Some days I am sure of myself, other days I can't make the simplest decisions. I worry too much about what others will think. I can't just be myself!! What can I do to stop all of this self-doubt and hatred? Honestly, I wish I could be the bubbly party host that I want to be, but I don't know, I feel like I'm trying too hard sometimes. Once again, I'm going back and forth on decisions, I can't make up my mind.

My parents are going out of town this weekend. I will obviously have the house to myself for a few nights. I plan on having the house for my friends and I to relax at and have fun without any restrictions. That's totally fine with me, my close friends at my house. At the same time, though, I want to throw a party for the fourth of july which is saturday. I had a birthday party when my parents were gone about a month ago. It went totally fine and I was a good host. Actually, I think I'm fine with throwing a party for the fourth of July. The thing that made me a little stressed was, my friend asked for a huge favor of me.

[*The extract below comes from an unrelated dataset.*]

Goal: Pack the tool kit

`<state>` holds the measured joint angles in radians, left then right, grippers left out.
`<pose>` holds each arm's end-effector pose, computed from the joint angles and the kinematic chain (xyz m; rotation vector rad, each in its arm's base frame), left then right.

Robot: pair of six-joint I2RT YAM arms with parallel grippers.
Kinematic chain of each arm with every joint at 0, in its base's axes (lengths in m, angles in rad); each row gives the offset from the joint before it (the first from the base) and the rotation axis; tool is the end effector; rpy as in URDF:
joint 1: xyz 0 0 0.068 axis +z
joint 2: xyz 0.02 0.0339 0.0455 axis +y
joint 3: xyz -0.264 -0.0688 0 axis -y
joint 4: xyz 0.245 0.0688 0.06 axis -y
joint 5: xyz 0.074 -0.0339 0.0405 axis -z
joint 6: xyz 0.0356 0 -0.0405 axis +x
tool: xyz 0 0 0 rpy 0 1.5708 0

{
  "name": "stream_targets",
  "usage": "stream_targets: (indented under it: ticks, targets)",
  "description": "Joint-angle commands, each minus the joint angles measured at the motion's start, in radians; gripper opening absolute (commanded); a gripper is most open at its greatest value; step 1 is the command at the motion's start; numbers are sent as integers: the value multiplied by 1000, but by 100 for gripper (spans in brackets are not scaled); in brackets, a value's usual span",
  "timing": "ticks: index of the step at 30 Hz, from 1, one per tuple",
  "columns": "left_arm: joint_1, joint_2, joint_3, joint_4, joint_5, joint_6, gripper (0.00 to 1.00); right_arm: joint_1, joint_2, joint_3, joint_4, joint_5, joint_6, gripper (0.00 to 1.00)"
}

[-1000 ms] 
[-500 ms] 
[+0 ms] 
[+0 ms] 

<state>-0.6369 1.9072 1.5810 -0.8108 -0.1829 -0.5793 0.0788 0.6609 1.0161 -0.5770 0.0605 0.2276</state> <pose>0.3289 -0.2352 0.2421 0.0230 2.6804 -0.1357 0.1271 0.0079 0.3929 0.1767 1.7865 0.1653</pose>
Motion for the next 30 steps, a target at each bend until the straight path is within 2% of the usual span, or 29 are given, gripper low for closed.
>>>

She asked me if she could have a little get together at my house to celebrate her birthday since my parents will be out of town and her birthday is in the next coming week. I felt completely pressured to say yes since duh, it's for her birthday and I don't want to be the one to disappoint her.....because of course, I'm this little push over who only wants to make people happy.

Well, this time, I stood my ground and told her I didn't want to have a huge party since I'm having one on Saturday for the fourth of july.
Am I being hypocritical by being totally fine with having my own 4th of July party and then not being as comfortable letting her have her get together for her birthday on friday? I don't know if I'm in the wrong..

And the thing is, I keep changing my mind on her. When she first asked me, I responded by saying yeah that would be cool as long as it doesn't get too out of hand and I know everyone who is coming. Pretty reasonable, right? Then, I started thinking about it and for some reason I started getting really anxious and nervous about my decision, I was unsure about it. So, I told her...hey wait actually I'm rethinking it and I only want our close friends there for your little birthday get-together. She understood why, and she was fine with it, but I'm not completely sure if she knows the full details of my fourth of July party.

Am I being unfair or irrational in having my own 4th of July party and not wanting such a big get together for her birthday?? I really need to know if I'm in the wrong here.

I'm going to ask her myself because we are getting together this week to talk about it. I'm just not sure about my decisions. I need to be more confident about it, but I'm not and that's why I would appreciate and onlooker's suggestions or opinions on this.

Thank you so much if you take the time to read this, really.